■ Task brief ■
The count of lines below that include the string "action" is the whole answer; write it alone.

· · ·

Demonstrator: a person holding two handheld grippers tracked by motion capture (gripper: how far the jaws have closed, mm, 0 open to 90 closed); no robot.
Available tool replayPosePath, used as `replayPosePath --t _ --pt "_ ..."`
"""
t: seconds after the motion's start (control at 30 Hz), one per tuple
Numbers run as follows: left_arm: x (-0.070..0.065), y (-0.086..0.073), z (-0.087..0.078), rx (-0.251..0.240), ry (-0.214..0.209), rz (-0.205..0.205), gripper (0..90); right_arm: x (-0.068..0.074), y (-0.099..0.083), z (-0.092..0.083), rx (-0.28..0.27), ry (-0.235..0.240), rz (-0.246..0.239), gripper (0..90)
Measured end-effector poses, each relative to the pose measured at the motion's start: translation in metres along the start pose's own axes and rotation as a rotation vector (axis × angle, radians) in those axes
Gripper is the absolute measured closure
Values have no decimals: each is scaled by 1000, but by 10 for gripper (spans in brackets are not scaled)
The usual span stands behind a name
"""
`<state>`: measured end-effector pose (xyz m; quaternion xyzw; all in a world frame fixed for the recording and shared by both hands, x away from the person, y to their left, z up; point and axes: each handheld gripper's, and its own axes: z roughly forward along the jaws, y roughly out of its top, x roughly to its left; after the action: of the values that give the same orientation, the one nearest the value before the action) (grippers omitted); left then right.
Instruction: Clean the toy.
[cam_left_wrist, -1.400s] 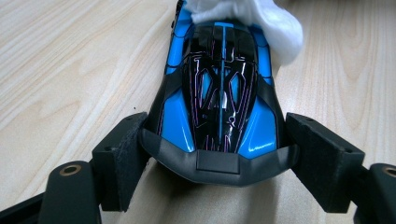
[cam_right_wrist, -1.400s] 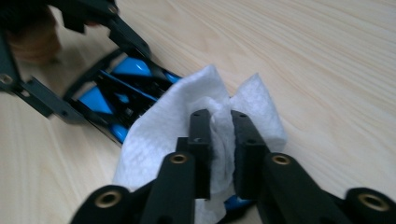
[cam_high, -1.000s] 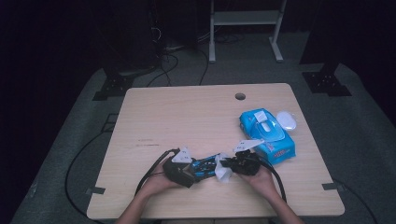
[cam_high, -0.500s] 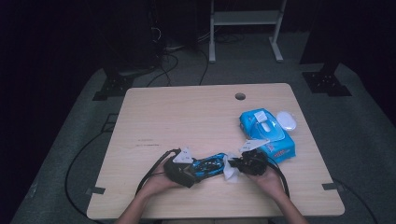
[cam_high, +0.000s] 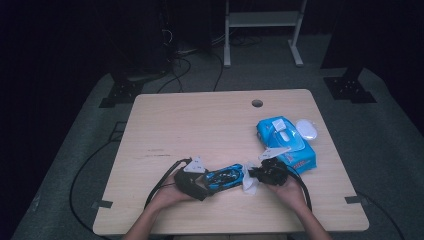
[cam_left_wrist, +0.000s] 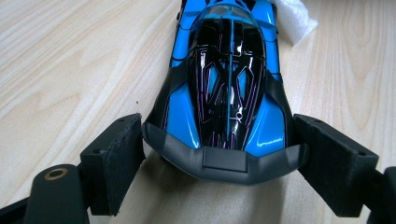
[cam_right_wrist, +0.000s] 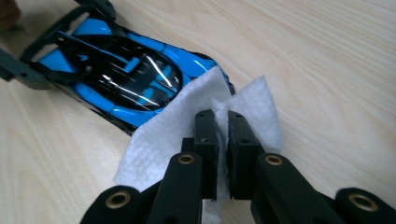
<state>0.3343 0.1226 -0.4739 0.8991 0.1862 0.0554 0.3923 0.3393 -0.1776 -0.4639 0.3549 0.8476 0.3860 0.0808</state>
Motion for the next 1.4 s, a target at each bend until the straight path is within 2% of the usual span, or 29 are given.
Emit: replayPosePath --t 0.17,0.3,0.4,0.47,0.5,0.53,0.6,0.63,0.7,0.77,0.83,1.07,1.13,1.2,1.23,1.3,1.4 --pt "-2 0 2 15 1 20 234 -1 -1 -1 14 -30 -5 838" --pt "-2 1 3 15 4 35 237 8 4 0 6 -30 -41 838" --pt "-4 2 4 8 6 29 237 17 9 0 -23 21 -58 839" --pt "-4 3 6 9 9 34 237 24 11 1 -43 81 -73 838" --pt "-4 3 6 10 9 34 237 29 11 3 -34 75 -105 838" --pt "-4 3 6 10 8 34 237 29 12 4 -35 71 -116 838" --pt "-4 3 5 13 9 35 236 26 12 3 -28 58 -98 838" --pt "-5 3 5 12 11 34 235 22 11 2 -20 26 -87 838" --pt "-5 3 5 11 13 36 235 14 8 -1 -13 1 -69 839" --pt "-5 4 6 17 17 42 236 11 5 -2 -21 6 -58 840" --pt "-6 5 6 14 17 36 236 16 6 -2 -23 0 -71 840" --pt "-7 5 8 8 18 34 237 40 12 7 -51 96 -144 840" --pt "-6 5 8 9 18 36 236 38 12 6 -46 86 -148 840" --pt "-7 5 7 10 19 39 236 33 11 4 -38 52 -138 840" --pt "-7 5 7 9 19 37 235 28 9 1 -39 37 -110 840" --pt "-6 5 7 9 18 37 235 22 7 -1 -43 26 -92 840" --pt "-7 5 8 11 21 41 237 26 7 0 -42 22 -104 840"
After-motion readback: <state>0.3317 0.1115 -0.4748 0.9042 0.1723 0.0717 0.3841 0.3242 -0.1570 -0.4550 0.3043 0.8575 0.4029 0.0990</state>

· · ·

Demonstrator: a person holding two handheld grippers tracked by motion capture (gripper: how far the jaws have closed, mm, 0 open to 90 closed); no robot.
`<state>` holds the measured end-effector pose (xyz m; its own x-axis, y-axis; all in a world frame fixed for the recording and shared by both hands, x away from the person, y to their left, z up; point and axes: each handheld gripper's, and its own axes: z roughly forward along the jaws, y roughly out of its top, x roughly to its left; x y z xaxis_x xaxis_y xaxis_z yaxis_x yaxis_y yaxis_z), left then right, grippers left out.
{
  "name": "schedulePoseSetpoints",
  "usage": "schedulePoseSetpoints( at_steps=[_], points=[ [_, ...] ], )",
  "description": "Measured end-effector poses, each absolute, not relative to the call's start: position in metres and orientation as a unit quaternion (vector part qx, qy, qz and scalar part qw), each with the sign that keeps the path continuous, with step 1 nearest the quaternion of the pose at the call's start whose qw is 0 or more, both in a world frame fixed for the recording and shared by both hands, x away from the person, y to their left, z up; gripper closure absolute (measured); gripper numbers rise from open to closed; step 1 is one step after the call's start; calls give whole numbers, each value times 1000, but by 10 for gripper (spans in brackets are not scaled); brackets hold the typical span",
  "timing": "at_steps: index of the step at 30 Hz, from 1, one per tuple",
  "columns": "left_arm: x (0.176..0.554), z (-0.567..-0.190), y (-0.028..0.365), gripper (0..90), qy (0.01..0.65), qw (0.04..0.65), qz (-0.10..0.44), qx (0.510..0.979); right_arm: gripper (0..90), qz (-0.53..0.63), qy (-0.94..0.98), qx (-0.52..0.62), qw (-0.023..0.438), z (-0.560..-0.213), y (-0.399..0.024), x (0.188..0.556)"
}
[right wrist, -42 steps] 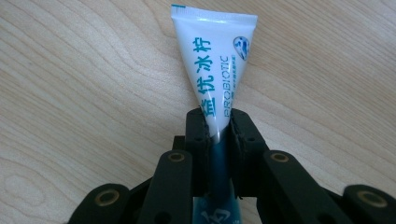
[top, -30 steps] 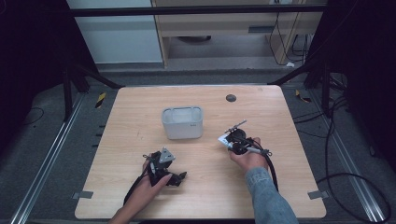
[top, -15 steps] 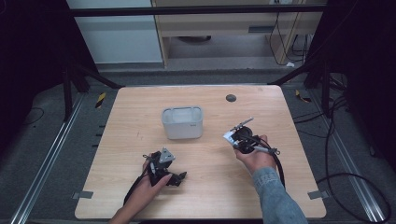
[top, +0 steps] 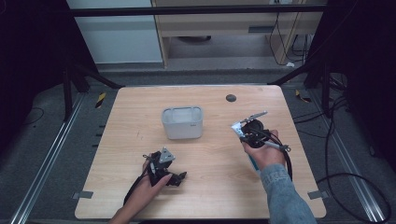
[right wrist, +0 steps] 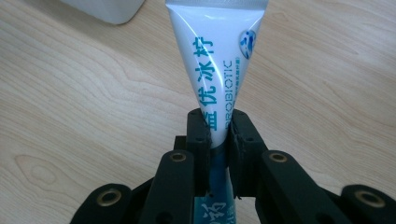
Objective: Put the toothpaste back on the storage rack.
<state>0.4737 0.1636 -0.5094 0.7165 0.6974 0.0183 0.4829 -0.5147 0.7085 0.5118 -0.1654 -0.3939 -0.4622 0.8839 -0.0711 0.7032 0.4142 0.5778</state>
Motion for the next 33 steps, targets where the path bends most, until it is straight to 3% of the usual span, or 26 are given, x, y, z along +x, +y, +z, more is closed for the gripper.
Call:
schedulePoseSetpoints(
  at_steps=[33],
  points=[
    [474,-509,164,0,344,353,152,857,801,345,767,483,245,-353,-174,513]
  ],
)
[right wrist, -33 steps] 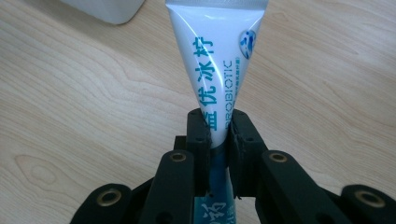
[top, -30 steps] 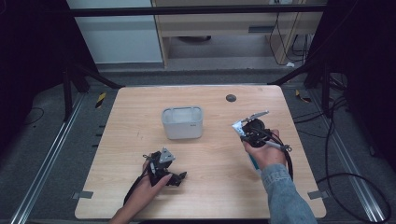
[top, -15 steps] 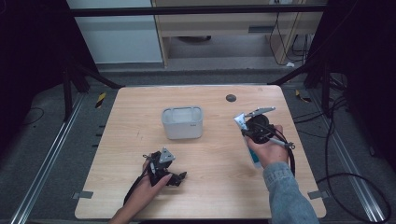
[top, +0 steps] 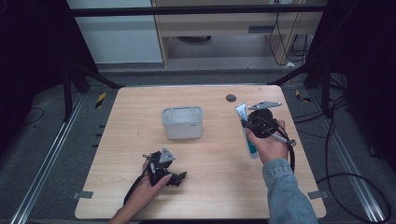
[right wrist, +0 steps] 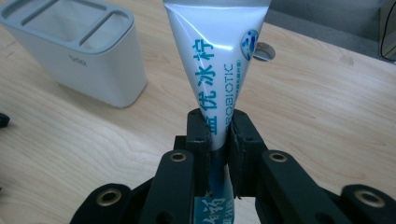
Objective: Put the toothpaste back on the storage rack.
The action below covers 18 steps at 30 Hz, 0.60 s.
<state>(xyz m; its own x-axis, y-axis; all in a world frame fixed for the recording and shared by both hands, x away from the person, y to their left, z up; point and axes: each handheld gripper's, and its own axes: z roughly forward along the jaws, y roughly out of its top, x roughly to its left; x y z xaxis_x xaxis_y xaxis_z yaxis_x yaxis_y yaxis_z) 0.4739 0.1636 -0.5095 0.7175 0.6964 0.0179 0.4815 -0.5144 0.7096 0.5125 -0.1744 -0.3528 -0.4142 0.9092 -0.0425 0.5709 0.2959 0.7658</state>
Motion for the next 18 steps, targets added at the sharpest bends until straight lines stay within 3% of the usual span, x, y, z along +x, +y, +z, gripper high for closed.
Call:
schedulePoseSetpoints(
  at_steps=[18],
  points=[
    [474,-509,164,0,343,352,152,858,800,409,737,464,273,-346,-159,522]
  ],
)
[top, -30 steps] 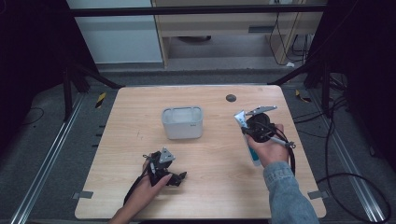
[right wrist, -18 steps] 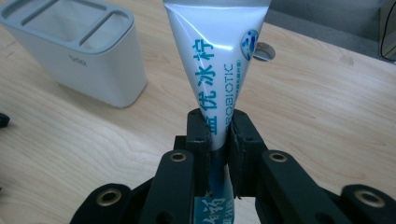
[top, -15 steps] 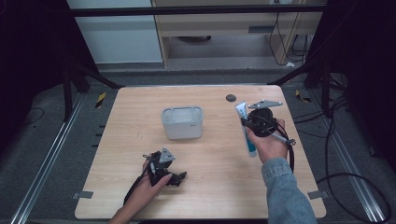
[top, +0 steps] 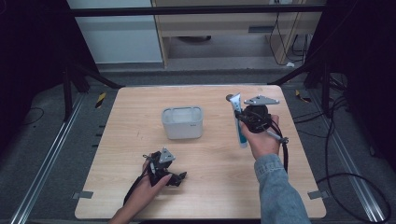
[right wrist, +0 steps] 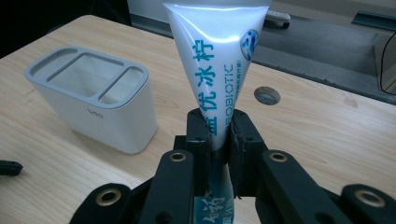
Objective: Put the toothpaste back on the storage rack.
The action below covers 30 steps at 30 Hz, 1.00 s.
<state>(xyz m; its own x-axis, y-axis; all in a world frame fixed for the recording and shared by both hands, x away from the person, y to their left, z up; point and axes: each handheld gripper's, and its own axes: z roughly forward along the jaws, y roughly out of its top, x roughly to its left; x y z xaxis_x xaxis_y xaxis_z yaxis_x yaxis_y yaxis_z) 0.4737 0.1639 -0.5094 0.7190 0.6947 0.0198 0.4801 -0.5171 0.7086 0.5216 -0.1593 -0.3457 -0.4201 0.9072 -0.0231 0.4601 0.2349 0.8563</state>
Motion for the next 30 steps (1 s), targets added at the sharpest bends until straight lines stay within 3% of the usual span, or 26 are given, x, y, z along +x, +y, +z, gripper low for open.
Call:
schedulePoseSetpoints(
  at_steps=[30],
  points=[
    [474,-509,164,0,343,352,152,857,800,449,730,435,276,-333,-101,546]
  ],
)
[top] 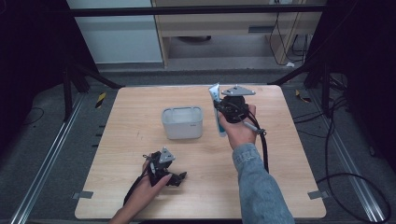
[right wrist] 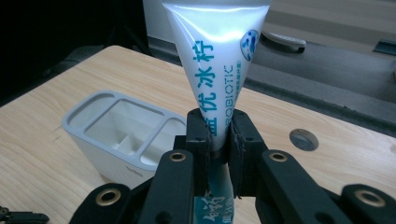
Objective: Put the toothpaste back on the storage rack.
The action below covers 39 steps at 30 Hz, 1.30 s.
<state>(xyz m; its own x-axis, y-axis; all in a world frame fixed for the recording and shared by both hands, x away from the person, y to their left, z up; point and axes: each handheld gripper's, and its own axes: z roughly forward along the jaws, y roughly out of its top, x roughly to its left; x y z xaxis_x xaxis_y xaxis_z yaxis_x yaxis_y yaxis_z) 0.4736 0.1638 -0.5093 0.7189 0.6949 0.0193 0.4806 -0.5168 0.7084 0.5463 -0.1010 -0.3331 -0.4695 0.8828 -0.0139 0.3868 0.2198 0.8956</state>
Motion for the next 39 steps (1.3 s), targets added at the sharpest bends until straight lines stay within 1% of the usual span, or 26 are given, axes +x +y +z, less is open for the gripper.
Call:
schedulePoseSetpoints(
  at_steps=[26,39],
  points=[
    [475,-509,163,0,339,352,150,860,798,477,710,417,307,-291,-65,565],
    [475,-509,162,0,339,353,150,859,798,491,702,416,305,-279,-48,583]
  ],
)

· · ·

■ Answer to this exercise ■
4